[Extracted information — start]
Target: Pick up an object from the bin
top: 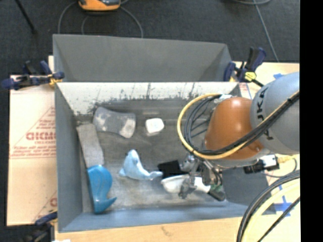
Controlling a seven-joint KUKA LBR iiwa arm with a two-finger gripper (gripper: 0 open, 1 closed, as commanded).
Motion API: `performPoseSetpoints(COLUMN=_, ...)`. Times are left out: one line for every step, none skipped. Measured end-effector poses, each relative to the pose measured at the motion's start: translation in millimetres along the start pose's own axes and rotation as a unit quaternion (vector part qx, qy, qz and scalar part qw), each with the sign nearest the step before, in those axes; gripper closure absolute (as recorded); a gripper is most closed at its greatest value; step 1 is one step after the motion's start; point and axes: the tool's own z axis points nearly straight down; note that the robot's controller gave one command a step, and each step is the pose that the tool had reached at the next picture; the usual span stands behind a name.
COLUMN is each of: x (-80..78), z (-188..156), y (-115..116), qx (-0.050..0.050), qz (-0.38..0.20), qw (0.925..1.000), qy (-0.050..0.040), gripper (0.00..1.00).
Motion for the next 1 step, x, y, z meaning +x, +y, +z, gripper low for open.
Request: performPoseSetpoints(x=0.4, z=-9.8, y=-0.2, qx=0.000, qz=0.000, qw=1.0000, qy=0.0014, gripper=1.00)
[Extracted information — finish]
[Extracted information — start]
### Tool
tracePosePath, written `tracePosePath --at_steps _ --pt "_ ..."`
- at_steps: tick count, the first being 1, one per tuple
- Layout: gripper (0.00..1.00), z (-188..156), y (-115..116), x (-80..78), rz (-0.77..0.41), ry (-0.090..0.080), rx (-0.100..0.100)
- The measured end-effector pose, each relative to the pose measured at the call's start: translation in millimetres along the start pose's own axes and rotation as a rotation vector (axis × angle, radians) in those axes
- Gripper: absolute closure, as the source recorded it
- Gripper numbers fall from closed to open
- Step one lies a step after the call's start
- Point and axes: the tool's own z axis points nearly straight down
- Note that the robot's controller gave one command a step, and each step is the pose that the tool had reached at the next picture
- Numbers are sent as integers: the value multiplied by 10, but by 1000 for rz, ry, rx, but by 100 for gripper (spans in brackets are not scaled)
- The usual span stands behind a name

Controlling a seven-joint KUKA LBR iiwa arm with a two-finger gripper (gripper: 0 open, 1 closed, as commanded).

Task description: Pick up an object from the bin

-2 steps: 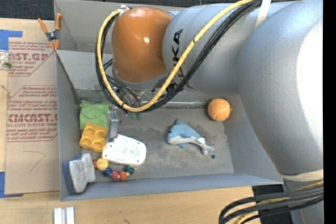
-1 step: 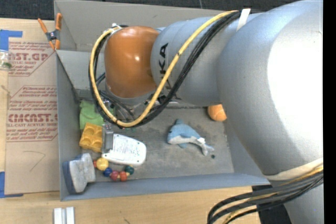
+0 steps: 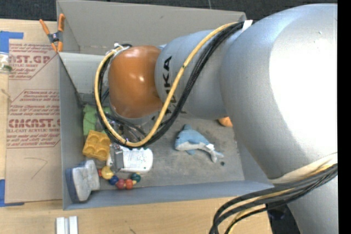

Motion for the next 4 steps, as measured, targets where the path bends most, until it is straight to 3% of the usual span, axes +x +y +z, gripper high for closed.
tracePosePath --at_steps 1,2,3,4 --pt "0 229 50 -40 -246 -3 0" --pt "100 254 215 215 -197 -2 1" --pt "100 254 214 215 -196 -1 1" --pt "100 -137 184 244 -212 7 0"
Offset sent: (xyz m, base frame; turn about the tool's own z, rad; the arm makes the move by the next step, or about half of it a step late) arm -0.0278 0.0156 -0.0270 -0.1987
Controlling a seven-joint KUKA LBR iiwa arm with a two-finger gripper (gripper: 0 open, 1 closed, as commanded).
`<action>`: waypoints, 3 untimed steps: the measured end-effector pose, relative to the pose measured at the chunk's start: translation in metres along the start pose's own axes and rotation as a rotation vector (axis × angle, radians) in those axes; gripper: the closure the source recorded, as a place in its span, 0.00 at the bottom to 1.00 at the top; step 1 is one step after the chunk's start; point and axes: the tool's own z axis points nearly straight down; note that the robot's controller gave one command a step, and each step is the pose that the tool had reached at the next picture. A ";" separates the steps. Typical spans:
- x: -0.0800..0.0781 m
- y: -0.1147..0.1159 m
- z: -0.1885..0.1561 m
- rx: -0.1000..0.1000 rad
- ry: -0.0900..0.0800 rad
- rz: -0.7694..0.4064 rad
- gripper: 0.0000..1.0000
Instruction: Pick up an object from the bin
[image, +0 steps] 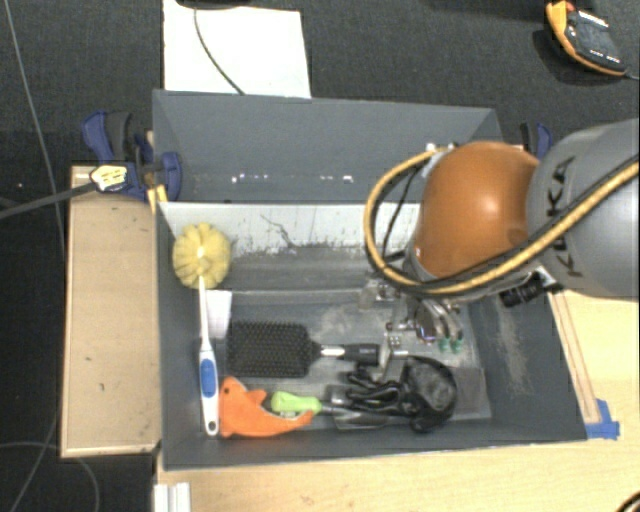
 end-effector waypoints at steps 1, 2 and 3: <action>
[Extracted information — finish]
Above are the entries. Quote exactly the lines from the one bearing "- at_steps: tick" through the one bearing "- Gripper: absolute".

- at_steps: tick count, the first being 1, one per tuple
- Layout: gripper (0.00..1.00), z (-188..156), y (-115..116), x (-80..78), rz (-0.77..0.41), ry (-0.090..0.080), rx (-0.100..0.100)
- The measured end-effector pose, each relative to the pose measured at the call's start: translation in millimetres along the start pose's own axes and rotation as a rotation vector (axis × angle, radians) in those axes
- Gripper: absolute closure, as the source recorded it

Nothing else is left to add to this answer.